Message Music: Musicology and Social Movements
Friday, 10 November 2023
4:00-5:30 pm, Plaza Ballroom D
Sheraton Downtown Denver Hotel
Join us for a conversation between Reiland Rabaka and Loren Kajikawa. This fund-raising event will benefit the Howard Mayer Brown Fellowship for Minority Scholars and the Eileen Southern Travel Fund for minority undergraduate and terminal master’s students to attend the AMS Annual Meeting.
Profs. Rabaka and Kajikawa will engage in a wide-ranging conversation based on their mutual interests in music, history, culture, and race in twentieth- and twenty-first-century America. They may explore the nature of an intersectional musicology, innovation and tradition in the musicology of popular music, and the role of music in social movements. Questions from the audience will form an important part of the conversation.

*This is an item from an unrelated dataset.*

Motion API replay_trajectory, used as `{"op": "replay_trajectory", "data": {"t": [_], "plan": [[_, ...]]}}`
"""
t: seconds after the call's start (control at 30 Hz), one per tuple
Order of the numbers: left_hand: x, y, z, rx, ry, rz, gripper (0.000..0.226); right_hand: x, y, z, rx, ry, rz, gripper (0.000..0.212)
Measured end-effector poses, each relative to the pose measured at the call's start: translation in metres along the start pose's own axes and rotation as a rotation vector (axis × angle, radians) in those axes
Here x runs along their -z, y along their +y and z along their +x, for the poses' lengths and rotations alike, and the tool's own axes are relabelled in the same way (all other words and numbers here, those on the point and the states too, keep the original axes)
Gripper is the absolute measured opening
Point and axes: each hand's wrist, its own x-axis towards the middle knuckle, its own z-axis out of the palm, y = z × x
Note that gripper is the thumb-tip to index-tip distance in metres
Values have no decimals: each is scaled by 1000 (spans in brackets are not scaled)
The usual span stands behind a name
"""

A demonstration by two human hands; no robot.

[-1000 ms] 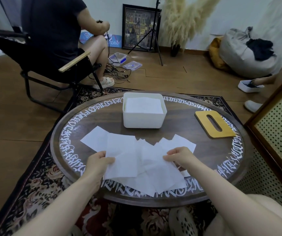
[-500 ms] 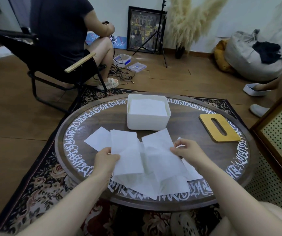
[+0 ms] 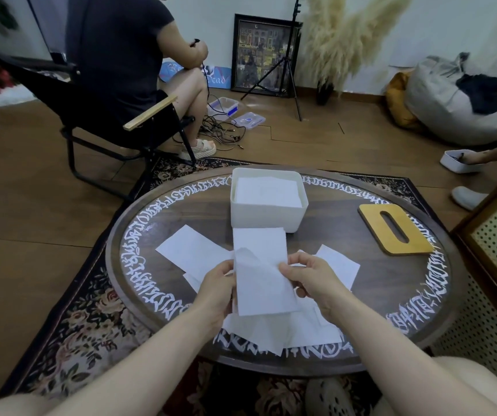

This is a ticketed event. The $5 minimum donation ($10 at the door) will be split between support for the Howard Mayer Brown Fellowship* and the Eileen Southern Travel Grant Fund*. Larger donations are of course encouraged.
This event is part of the American Musicological Society – Society for Music Theory Joint Annual Meeting but is also designated as a public event. Public events may be attended without registering for the conference. If you would like to attend this event without registering for the Annual Meeting, reserve your spot here.
Message Music: Musicology and Social Movements is being held in support of AMS Diversity Programs. All proceeds will support the AMS Howard Mayer Brown Fellowship and the AMS Eileen Southern Travel Grant Fund. If you would like to contribute, please donate below.
Reiland Rabaka is the Founder and Director of the Center for African & African American Studies and Professor of African, African American, and Caribbean Studies in the Department of Ethnic Studies at the University of Colorado Boulder. He is also a Research Fellow in the College of Human Sciences at the University of South Africa (UNISA). Professor Rabaka has published 18 books and more than 100 scholarly articles, book chapters, and essays, including Civil Rights Music: The Soundtracks of the Civil Rights Movement; Black Power Music!: Protest Songs, Message Music, and the Black Power Movement; Black Women’s Liberation Movement Music: Soul Sisters, Black Feminist Funksters, and Afro-Disco Divas; The Hip Hop Movement; Hip Hop’s Amnesia; and Hip Hop’s Inheritance. He is also a poet and musician.
Loren Kajikawa is chair of the music program at The George Washington University’s Corcoran School of the Arts & Design. His main area of research and teaching is American music of the twentieth and twenty-first centuries, with special attention to the dynamics of race and politics. His book Sounding Race in Rap Songs (University of California Press, 2015) explores the relationship between rap music’s backing tracks and racial representation. In addition to his publications, Kajikawa is a former Editor-in-Chief of the Journal of the Society for American Music (Vol. 12-13) and he currently serves as co-editor of “Tracking Pop,” the University of Michigan Press’s series of books about popular music.
*The Howard Mayer Brown Fellowship supports a year of graduate study in music scholarship for a member of a historically underrepresented group. The Eileen Southern Travel Grants provide support to attend the AMS Annual Meeting to minority undergraduates and terminal master’s degree candidates interested in exploring careers in musicology.